THE EMBODIMENTS OF THE INVENTION IN WHICH AN EXCLUSIVE PROPERTY OR
PRIVILEGE IS CLAIMED ARE DEFINED AS FOLLOWS:

1. A process for upgrading a heavy mineral oil having a high viscosity, which comprises: treating said oil at an elevated temperature in the liquid phase, in a heat soaking zone in the presence of a hydrogen and carbon monoxide-containing gas and solid contact particles maintained in suspension in said oil, to produce a heat soaked hydro-carbon product of reduced viscosity and a solid carbonaceous material, at least a portion of which solid carbonaceous material deposits on said contact particles.

2. The process of claim 1, which comprises the additional steps of (a) removing a slurry of heat soaked hydrocarbon product and solid contact particles with a carbonaceous deposition thereon from said heat soaking zone;
(b) separating the solid contact particles from the slurry of step (a);
(c) treating the separated contact particles with a carbonaceous deposition thereon in a reaction zone to convert at least a portion of the carbonaceous deposit to a hydrogen and carbon monoxide-containing gas; and (d) recycling at least a portion of the hydrogen and carbon monoxide-containing gas obtained in step (c) to said heat soaking zone.

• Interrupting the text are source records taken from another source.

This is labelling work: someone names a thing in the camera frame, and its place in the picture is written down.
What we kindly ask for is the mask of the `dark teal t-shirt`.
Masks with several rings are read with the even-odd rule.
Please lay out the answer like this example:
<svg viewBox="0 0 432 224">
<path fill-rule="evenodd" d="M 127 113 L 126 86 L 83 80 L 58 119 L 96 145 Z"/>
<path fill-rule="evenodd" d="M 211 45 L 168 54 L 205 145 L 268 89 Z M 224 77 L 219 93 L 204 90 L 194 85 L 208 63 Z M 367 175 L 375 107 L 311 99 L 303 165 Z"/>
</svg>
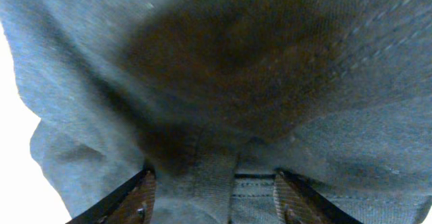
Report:
<svg viewBox="0 0 432 224">
<path fill-rule="evenodd" d="M 276 171 L 361 223 L 431 210 L 431 0 L 1 0 L 32 158 L 72 218 L 280 223 Z"/>
</svg>

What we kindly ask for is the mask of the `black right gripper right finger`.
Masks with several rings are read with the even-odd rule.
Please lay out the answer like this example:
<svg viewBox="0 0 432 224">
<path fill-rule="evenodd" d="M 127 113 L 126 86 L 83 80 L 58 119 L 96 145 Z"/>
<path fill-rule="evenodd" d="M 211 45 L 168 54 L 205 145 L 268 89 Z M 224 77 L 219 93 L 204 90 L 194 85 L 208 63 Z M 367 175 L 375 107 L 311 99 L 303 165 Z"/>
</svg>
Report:
<svg viewBox="0 0 432 224">
<path fill-rule="evenodd" d="M 273 200 L 282 224 L 362 224 L 287 171 L 276 171 Z"/>
</svg>

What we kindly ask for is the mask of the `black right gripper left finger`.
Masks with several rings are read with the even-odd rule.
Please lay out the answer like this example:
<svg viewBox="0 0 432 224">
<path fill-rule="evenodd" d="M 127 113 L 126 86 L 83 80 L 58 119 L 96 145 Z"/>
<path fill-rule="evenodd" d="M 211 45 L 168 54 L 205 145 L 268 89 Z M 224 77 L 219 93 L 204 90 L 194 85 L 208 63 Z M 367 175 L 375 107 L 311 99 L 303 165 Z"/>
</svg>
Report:
<svg viewBox="0 0 432 224">
<path fill-rule="evenodd" d="M 150 224 L 156 176 L 144 169 L 67 224 Z"/>
</svg>

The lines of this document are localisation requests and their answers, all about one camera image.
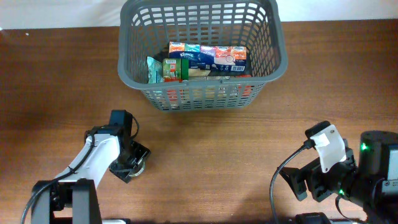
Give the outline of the silver pull-tab tin can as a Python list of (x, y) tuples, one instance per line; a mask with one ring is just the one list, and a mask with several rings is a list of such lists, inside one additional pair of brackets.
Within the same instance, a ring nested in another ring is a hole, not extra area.
[(131, 178), (137, 177), (143, 173), (145, 168), (146, 168), (146, 162), (145, 160), (141, 159), (132, 169), (132, 171), (129, 172), (128, 176)]

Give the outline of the mint green wipes packet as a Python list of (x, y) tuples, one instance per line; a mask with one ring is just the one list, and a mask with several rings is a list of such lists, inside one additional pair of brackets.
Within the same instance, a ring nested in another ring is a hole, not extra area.
[(152, 57), (147, 57), (148, 84), (163, 83), (162, 63)]

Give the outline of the green lidded jar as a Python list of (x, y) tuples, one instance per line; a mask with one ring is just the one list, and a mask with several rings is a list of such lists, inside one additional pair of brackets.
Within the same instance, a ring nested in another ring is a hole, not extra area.
[(189, 61), (183, 58), (165, 58), (162, 62), (164, 82), (182, 82), (189, 79)]

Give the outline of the orange pasta packet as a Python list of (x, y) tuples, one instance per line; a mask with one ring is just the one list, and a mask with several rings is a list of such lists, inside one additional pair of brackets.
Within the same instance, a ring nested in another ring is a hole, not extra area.
[(238, 98), (247, 100), (254, 91), (252, 85), (233, 84), (229, 81), (238, 81), (240, 78), (249, 78), (250, 75), (231, 76), (209, 76), (206, 83), (205, 93), (202, 101), (194, 101), (192, 90), (195, 85), (201, 85), (200, 82), (189, 82), (184, 80), (182, 82), (170, 82), (171, 86), (167, 86), (166, 96), (172, 104), (177, 104), (181, 101), (183, 105), (194, 104), (199, 106), (202, 104), (205, 108), (213, 106), (221, 107), (223, 104), (239, 103)]

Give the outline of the brown paper pouch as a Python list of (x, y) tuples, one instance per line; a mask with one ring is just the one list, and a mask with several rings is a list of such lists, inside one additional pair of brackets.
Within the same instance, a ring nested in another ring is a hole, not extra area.
[(193, 100), (194, 101), (202, 101), (203, 95), (205, 93), (206, 83), (209, 78), (210, 71), (209, 70), (200, 70), (197, 68), (190, 68), (188, 70), (188, 80), (189, 82), (200, 82), (201, 85), (195, 85), (192, 90)]

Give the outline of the Kleenex tissue multipack box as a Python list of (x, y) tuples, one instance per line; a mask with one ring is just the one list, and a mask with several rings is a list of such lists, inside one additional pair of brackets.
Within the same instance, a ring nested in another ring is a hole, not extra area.
[(182, 42), (169, 42), (169, 57), (187, 59), (189, 68), (222, 72), (243, 72), (248, 59), (246, 47)]

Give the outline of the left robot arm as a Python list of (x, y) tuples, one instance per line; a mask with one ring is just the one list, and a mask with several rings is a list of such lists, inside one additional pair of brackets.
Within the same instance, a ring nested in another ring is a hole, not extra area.
[(52, 180), (32, 188), (20, 219), (25, 223), (130, 223), (128, 218), (102, 218), (97, 188), (107, 171), (124, 183), (141, 175), (151, 151), (135, 141), (137, 119), (126, 110), (113, 110), (109, 123), (85, 133), (82, 150)]

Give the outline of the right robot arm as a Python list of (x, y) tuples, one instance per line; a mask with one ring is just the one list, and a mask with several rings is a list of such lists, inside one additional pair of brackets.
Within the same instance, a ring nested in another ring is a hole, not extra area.
[(304, 167), (284, 167), (280, 172), (297, 200), (322, 202), (335, 194), (361, 207), (368, 223), (397, 223), (397, 133), (365, 131), (361, 134), (359, 161), (346, 148), (346, 160), (323, 173), (320, 160)]

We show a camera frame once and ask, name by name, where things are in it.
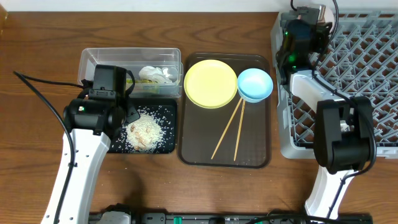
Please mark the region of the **green snack wrapper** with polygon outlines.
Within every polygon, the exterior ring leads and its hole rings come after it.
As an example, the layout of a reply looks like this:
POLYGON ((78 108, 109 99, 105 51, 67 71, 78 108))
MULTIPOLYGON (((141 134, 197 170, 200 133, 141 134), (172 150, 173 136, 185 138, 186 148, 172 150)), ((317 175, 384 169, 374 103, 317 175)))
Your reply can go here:
POLYGON ((159 82, 153 81, 153 80, 135 80, 135 81, 133 81, 130 78, 128 78, 126 80, 126 83, 127 84, 133 84, 133 83, 135 83, 135 84, 159 84, 159 82))

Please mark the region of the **white tissue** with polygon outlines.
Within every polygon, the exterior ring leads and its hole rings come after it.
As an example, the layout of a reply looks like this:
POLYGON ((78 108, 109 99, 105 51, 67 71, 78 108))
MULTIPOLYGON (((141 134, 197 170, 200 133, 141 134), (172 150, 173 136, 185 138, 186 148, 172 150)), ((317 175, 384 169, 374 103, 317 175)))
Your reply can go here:
POLYGON ((141 80, 149 80, 156 83, 172 83, 170 77, 171 74, 166 67, 145 66, 139 71, 139 78, 141 80))

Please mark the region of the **light blue bowl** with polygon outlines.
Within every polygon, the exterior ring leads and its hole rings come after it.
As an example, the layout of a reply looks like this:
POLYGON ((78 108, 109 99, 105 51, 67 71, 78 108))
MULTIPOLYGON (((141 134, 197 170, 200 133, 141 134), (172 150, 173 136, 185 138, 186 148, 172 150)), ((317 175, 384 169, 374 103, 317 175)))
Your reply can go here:
POLYGON ((268 98, 273 91, 271 76, 259 68, 249 68, 238 75, 238 93, 249 103, 258 103, 268 98))

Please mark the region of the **yellow plate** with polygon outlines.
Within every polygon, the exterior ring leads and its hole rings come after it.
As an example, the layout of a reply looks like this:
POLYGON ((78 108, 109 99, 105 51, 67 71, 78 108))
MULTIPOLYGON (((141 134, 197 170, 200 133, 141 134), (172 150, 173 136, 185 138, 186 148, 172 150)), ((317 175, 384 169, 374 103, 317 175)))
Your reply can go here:
POLYGON ((206 109, 227 105, 238 90, 235 71, 225 62, 208 59, 195 63, 186 72, 184 90, 188 99, 206 109))

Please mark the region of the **white bowl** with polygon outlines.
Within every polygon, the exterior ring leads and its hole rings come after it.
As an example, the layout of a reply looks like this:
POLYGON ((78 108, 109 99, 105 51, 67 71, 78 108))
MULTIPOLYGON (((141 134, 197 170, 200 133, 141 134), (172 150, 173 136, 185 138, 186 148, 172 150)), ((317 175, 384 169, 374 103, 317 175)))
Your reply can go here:
POLYGON ((318 8, 319 8, 318 23, 326 24, 330 22, 331 23, 330 33, 332 33, 332 31, 335 28, 335 16, 332 10, 323 4, 320 4, 318 8))

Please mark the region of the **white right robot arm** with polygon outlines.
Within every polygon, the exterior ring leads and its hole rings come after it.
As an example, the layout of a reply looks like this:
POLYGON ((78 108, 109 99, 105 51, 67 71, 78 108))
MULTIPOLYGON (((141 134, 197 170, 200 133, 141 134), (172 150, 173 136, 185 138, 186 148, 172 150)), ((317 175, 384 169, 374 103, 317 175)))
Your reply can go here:
POLYGON ((320 79, 316 65, 308 59, 310 53, 325 52, 331 29, 330 22, 288 21, 275 68, 279 85, 315 112, 313 152, 319 169, 305 202, 306 213, 337 219, 349 183, 375 164, 377 146, 370 100, 340 93, 320 79))

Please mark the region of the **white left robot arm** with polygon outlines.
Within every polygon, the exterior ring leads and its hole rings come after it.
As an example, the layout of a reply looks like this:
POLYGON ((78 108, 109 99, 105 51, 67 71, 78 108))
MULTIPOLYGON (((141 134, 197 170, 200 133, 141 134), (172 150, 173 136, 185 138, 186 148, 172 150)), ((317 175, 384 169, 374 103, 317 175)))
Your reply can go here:
POLYGON ((88 223, 98 174, 122 125, 138 119, 129 98, 77 98, 65 107, 63 149, 42 223, 88 223))

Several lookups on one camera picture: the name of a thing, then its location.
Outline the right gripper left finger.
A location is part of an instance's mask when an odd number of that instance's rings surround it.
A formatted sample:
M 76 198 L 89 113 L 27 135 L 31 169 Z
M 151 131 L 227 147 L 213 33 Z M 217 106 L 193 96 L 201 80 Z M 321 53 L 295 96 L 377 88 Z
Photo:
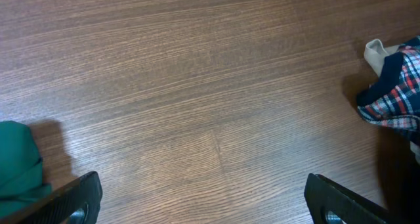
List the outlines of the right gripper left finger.
M 34 204 L 1 219 L 8 224 L 95 224 L 100 212 L 102 186 L 90 171 Z

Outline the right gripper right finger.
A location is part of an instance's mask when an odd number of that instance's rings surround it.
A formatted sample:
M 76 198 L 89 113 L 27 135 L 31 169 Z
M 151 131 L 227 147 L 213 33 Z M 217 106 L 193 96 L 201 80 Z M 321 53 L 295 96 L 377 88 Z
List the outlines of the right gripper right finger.
M 394 222 L 386 209 L 320 174 L 308 175 L 304 198 L 314 223 Z

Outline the green t-shirt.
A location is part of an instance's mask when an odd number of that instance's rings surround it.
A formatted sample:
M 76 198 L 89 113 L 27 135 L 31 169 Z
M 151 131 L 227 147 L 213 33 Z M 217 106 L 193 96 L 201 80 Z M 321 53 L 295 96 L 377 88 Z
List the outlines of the green t-shirt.
M 51 185 L 43 182 L 43 159 L 31 129 L 18 122 L 1 122 L 1 217 L 51 192 Z

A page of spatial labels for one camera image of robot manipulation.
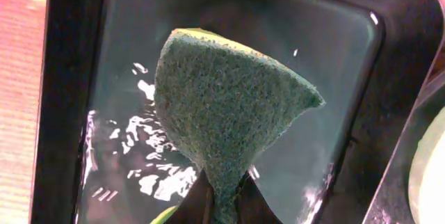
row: wood grain
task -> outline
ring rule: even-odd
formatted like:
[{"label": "wood grain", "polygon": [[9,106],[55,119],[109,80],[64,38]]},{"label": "wood grain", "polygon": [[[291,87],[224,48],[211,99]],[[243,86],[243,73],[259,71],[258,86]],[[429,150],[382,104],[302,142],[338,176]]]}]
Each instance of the wood grain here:
[{"label": "wood grain", "polygon": [[[0,0],[0,224],[28,222],[45,4]],[[432,75],[442,70],[444,50]]]}]

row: green sponge
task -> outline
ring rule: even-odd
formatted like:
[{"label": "green sponge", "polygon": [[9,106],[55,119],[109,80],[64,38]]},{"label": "green sponge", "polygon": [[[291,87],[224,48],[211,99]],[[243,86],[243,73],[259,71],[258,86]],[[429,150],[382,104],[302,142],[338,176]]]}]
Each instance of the green sponge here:
[{"label": "green sponge", "polygon": [[234,197],[255,156],[323,98],[258,51],[202,29],[175,29],[155,78],[156,115],[168,138],[207,173],[214,223],[236,223]]}]

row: white round object
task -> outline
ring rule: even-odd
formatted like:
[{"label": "white round object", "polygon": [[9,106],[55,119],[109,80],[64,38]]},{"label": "white round object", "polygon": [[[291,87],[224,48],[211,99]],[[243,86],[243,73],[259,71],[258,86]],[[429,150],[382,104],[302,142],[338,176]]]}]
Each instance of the white round object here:
[{"label": "white round object", "polygon": [[445,223],[445,108],[419,141],[408,195],[416,224]]}]

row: water
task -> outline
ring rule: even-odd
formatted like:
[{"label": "water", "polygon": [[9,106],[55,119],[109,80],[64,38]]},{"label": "water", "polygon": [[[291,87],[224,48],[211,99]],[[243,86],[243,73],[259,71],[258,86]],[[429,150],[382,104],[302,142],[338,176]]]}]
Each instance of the water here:
[{"label": "water", "polygon": [[327,105],[298,118],[250,168],[283,223],[311,223],[381,41],[377,16],[332,0],[108,0],[106,9],[78,223],[150,223],[196,179],[154,112],[156,63],[179,27],[247,45],[317,87]]}]

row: scouring pad
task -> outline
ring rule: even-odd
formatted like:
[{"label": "scouring pad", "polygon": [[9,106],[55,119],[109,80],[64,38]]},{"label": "scouring pad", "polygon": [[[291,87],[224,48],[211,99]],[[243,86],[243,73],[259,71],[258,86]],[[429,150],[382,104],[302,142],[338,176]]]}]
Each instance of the scouring pad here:
[{"label": "scouring pad", "polygon": [[214,189],[213,222],[237,222],[237,187],[253,159],[309,108],[315,87],[258,51],[202,29],[175,29],[158,61],[156,115]]}]

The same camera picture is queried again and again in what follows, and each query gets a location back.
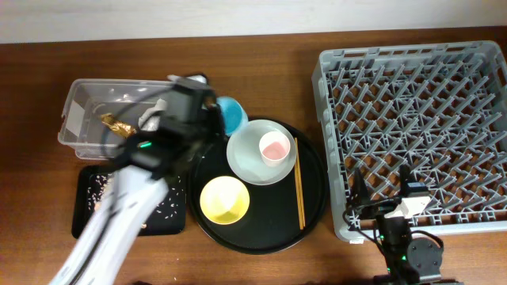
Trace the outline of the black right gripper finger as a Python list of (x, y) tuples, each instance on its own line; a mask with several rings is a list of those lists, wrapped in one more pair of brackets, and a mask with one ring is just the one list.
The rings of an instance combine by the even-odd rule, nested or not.
[(354, 170), (352, 194), (353, 202), (368, 202), (368, 188), (359, 169)]
[(399, 168), (401, 188), (400, 196), (429, 196), (428, 187), (415, 180), (408, 165), (401, 165)]

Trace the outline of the blue cup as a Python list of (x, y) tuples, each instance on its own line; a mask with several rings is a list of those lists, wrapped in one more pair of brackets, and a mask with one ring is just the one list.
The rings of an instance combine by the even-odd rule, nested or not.
[(241, 131), (248, 124), (248, 116), (242, 106), (232, 97), (218, 97), (225, 134), (231, 137), (235, 132)]

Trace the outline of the white tissue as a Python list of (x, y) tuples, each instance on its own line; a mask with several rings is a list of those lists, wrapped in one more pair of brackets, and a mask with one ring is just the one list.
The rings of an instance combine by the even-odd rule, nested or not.
[(156, 131), (158, 129), (161, 114), (166, 110), (167, 102), (158, 99), (155, 106), (148, 108), (138, 120), (141, 131)]

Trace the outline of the gold foil wrapper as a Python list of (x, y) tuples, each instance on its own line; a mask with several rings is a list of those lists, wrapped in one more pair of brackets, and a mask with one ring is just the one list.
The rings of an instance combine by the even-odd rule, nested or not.
[(114, 134), (119, 135), (123, 139), (127, 139), (131, 135), (137, 133), (134, 126), (118, 120), (112, 113), (100, 115), (101, 122)]

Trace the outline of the yellow bowl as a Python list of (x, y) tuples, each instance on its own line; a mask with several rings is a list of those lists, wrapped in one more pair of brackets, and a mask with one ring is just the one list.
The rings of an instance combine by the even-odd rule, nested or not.
[(216, 177), (200, 194), (200, 209), (204, 216), (218, 225), (230, 225), (242, 219), (250, 206), (247, 187), (237, 178)]

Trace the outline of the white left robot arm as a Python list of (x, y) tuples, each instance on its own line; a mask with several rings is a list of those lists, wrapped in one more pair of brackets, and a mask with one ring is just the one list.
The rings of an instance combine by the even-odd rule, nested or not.
[(207, 78), (172, 75), (170, 81), (148, 94), (168, 101), (153, 114), (157, 129), (139, 129), (104, 152), (114, 172), (109, 190), (51, 283), (112, 284), (142, 224), (169, 193), (168, 183), (190, 169), (211, 141), (224, 137), (221, 109)]

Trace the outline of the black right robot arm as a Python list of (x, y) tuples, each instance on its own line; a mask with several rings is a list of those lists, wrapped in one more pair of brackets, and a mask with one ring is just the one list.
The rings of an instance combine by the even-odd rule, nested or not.
[(373, 236), (346, 224), (364, 238), (372, 241), (382, 254), (386, 275), (373, 277), (374, 284), (430, 284), (441, 280), (440, 266), (443, 260), (443, 241), (424, 230), (421, 235), (410, 229), (409, 219), (427, 208), (431, 197), (428, 187), (415, 180), (410, 167), (399, 167), (401, 188), (397, 195), (372, 201), (361, 171), (356, 169), (353, 178), (353, 201), (344, 210), (343, 219), (358, 215), (361, 219), (373, 219)]

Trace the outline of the grey dishwasher rack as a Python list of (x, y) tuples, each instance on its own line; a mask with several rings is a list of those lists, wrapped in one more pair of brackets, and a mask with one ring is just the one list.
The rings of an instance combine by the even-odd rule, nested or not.
[(505, 230), (506, 60), (497, 43), (326, 50), (311, 81), (339, 239), (364, 239), (342, 218), (354, 170), (369, 198), (383, 200), (399, 192), (401, 165), (430, 191), (413, 228)]

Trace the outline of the grey round plate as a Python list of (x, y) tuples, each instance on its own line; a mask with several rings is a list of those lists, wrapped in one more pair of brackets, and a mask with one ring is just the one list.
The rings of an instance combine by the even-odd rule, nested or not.
[[(262, 137), (280, 132), (280, 143), (287, 145), (283, 159), (263, 159), (267, 141)], [(227, 144), (227, 162), (234, 174), (254, 185), (270, 185), (284, 179), (293, 169), (296, 160), (295, 140), (286, 127), (272, 120), (252, 120), (241, 131), (234, 133)]]

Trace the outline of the pink cup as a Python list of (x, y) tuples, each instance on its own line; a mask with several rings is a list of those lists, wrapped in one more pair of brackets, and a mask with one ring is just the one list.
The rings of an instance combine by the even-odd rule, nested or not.
[(262, 161), (270, 167), (279, 165), (288, 156), (291, 144), (288, 137), (281, 131), (270, 131), (259, 141)]

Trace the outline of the round black tray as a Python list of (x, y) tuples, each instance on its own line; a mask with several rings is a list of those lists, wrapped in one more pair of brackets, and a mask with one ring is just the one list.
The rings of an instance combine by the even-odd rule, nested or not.
[(325, 165), (303, 132), (285, 122), (280, 124), (298, 140), (305, 227), (299, 227), (293, 172), (271, 185), (247, 183), (250, 205), (237, 222), (219, 225), (206, 218), (200, 208), (203, 187), (216, 177), (234, 175), (227, 163), (227, 144), (218, 141), (206, 149), (204, 156), (188, 172), (187, 204), (201, 229), (224, 247), (248, 254), (278, 252), (301, 241), (323, 215), (330, 192)]

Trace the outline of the clear plastic bin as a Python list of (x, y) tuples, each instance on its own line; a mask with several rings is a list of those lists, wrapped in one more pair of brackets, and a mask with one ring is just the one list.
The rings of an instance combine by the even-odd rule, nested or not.
[[(124, 139), (108, 131), (101, 122), (101, 115), (111, 113), (116, 119), (138, 127), (139, 118), (159, 99), (163, 99), (170, 112), (175, 113), (181, 102), (173, 94), (165, 92), (148, 97), (170, 86), (168, 81), (77, 79), (71, 85), (63, 108), (64, 121), (58, 141), (74, 149), (80, 159), (114, 157), (117, 145)], [(106, 138), (103, 137), (105, 131), (108, 131)]]

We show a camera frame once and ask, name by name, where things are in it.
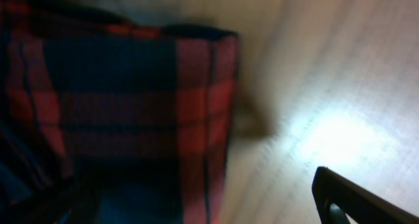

3. The process of claim 1 wherein said heat soaking zone is maintained at a temperature ranging from about 780°F. to about 810°F. and at a pressure ranging from about 800 psig to about 1000 psig.

4. The process of claim 3 wherein the residence time of said oil in said heat soaking zone ranges from about 20 minutes to about 30 minutes.

5. The process of claim 1 wherein said contact particles are substantially inert particles.

6. The process of claim 1 wherein said contact particles comprise sand, coal, and coke.

7. The process of claim 2 wherein said reaction zone of step (c) is a partial oxidation zone.

8. The process of claim 2 wherein said reaction zone of step (c) is a gasification zone wherein the carbonaceous deposit is reacted with steam and an oxygen-containing gas.

9. The process of claim 2 wherein the hydrogen and carbon monoxide-containing gas resulting from step (c) is passed to a gas cleaning stage to reduce its sulfur content prior to said recycling step.

10. The process of claim 1 wherein a portion of said heat soaked hydrocarbon product is mixed with solid contact particles to form a slurry which is introduced into said heat soaking zone.

11. The process of claim 1 wherein said heavy mineral oil is a heavy petroleum crude oil.

12. The process of claim l wherein said heavy mineral oil is a tar sand oil.

13. The process of claim 1 wherein said heavy mineral oil has a viscosity ranging from about 10,000 to about 200,000 SUS at 100°F.